··· Material for this task

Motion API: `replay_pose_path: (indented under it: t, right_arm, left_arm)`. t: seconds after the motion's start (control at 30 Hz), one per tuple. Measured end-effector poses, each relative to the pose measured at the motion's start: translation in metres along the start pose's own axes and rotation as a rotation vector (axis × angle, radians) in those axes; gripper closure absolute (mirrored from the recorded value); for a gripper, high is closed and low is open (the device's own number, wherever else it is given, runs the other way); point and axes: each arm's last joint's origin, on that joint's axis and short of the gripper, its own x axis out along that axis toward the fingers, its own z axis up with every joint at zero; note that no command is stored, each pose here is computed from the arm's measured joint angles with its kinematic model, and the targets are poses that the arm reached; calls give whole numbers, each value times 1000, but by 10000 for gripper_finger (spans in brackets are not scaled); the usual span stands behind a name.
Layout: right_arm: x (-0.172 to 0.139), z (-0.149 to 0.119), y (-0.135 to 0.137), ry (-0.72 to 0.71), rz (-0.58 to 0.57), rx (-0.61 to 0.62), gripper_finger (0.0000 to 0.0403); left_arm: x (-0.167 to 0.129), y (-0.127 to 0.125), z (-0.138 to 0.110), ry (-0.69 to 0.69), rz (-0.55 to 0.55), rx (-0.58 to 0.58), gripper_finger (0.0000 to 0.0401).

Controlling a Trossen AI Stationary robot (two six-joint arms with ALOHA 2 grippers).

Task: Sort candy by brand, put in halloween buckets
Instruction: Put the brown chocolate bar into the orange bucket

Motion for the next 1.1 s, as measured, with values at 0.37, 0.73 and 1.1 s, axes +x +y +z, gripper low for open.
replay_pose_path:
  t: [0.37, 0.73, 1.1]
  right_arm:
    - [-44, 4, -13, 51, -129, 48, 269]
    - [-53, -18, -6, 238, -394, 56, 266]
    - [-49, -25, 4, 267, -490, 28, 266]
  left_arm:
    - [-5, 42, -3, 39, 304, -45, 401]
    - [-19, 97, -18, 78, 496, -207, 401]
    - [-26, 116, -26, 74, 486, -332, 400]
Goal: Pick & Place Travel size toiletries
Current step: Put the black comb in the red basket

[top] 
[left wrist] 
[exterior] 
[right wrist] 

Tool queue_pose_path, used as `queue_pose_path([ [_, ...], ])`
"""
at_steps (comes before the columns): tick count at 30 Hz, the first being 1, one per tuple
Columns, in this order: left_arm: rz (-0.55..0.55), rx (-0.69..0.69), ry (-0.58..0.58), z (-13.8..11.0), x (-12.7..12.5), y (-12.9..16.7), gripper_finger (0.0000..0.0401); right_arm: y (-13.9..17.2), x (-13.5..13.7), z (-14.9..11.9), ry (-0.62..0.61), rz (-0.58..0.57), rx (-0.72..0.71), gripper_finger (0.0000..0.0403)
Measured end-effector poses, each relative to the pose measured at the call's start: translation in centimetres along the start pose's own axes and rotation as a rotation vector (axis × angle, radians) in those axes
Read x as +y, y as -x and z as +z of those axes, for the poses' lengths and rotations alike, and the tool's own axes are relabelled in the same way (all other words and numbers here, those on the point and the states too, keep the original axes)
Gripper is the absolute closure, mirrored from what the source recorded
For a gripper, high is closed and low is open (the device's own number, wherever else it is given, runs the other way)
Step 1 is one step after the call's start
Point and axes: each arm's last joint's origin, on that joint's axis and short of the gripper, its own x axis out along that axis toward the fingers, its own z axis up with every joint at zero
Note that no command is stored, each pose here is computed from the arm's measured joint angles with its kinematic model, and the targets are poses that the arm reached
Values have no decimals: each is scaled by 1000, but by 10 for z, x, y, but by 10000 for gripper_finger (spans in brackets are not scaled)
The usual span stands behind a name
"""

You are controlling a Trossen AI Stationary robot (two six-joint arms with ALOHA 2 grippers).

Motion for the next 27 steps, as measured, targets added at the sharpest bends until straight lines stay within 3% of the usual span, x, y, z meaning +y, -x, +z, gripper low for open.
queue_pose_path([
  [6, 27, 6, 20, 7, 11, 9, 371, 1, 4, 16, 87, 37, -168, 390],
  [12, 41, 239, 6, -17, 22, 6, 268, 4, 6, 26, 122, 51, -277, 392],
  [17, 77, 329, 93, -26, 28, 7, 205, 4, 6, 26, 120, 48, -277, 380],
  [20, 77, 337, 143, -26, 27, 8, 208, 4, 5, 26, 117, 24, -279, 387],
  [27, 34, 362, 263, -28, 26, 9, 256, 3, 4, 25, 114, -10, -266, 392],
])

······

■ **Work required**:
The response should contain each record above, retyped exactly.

■ **Result below**:
Motion API: `replay_pose_path: (indented under it: t, right_arm, left_arm)`. t: seconds after the motion's start (control at 30 Hz), one per tuple. Measured end-effector poses, each relative to the pose measured at the motion's start: translation in metres along the start pose's own axes and rotation as a rotation vector (axis × angle, radians) in those axes; gripper closure absolute (mirrored from the recorded value); for a gripper, high is closed and low is open (the device's own number, wherever else it is given, runs the other way); point and axes: each arm's last joint's origin, on that joint's axis and short of the gripper, its own x axis out along that axis toward the fingers, its own z axis up with every joint at zero; note that no command is stored, each pose here is computed from the arm's measured joint angles with its kinematic model, and the targets are poses that the arm reached; calls give whole numbers, each value times 1000, but by 10000 for gripper_finger (spans in brackets are not scaled); the usual span stands behind a name.
Layout: right_arm: x (-0.172 to 0.139), z (-0.149 to 0.119), y (-0.135 to 0.137), ry (-0.72 to 0.71), rz (-0.58 to 0.57), rx (-0.61 to 0.62), gripper_finger (0.0000 to 0.0403); left_arm: x (-0.167 to 0.129), y (-0.127 to 0.125), z (-0.138 to 0.110), ry (-0.69 to 0.69), rz (-0.55 to 0.55), rx (-0.58 to 0.58), gripper_finger (0.0000 to 0.0401).

Controlling a Trossen AI Stationary robot (two six-joint arms with ALOHA 2 grippers).

Task: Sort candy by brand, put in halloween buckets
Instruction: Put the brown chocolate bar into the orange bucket

Motion for the next 1.1 s, as measured, with values at 0.37, 0.73 and 1.1 s, axes +x +y +z, gripper low for open.
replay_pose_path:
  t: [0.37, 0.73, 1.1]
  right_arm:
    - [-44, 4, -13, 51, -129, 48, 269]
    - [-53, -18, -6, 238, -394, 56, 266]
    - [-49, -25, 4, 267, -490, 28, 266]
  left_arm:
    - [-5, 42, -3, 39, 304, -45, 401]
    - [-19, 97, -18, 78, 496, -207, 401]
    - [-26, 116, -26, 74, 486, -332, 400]
Goal: Pick & Place Travel size toiletries
Current step: Put the black comb in the red basket

[top] 
[left wrist] 
[exterior] 
[right wrist] 

Tool queue_pose_path, used as `queue_pose_path([ [_, ...], ])`
"""
at_steps (comes before the columns): tick count at 30 Hz, the first being 1, one per tuple
Columns, in this order: left_arm: rz (-0.55..0.55), rx (-0.69..0.69), ry (-0.58..0.58), z (-13.8..11.0), x (-12.7..12.5), y (-12.9..16.7), gripper_finger (0.0000..0.0401); right_arm: y (-13.9..17.2), x (-13.5..13.7), z (-14.9..11.9), ry (-0.62..0.61), rz (-0.58..0.57), rx (-0.72..0.71), gripper_finger (0.0000..0.0403)
Measured end-effector poses, each relative to the pose measured at the call's start: translation in centimetres along the start pose's own axes and rotation as a rotation vector (axis × angle, radians) in those axes
Read x as +y, y as -x and z as +z of those axes, for the poses' lengths and rotations alike, and the tool's own axes are relabelled in the same way (all other words and numbers here, those on the point and the states too, keep the original axes)
Gripper is the absolute closure, mirrored from what the source recorded
For a gripper, high is closed and low is open (the device's own number, wherever else it is given, runs the other way)
Step 1 is one step after the call's start
Point and axes: each arm's last joint's origin, on that joint's axis and short of the gripper, its own x axis out along that axis toward the fingers, its own z axis up with every joint at zero
Note that no command is stored, each pose here is computed from the arm's measured joint angles with its kinematic model, and the targets are poses that the arm reached
Values have no decimals: each is scaled by 1000, but by 10 for z, x, y, but by 10000 for gripper_finger (spans in brackets are not scaled)
The usual span stands behind a name
"""

You are controlling a Trossen AI Stationary robot (two six-joint arms with ALOHA 2 grippers).

Motion for the next 27 steps, as measured, targets added at the sharpest bends until straight lines stay within 3% of the usual span, x, y, z meaning +y, -x, +z, gripper low for open.
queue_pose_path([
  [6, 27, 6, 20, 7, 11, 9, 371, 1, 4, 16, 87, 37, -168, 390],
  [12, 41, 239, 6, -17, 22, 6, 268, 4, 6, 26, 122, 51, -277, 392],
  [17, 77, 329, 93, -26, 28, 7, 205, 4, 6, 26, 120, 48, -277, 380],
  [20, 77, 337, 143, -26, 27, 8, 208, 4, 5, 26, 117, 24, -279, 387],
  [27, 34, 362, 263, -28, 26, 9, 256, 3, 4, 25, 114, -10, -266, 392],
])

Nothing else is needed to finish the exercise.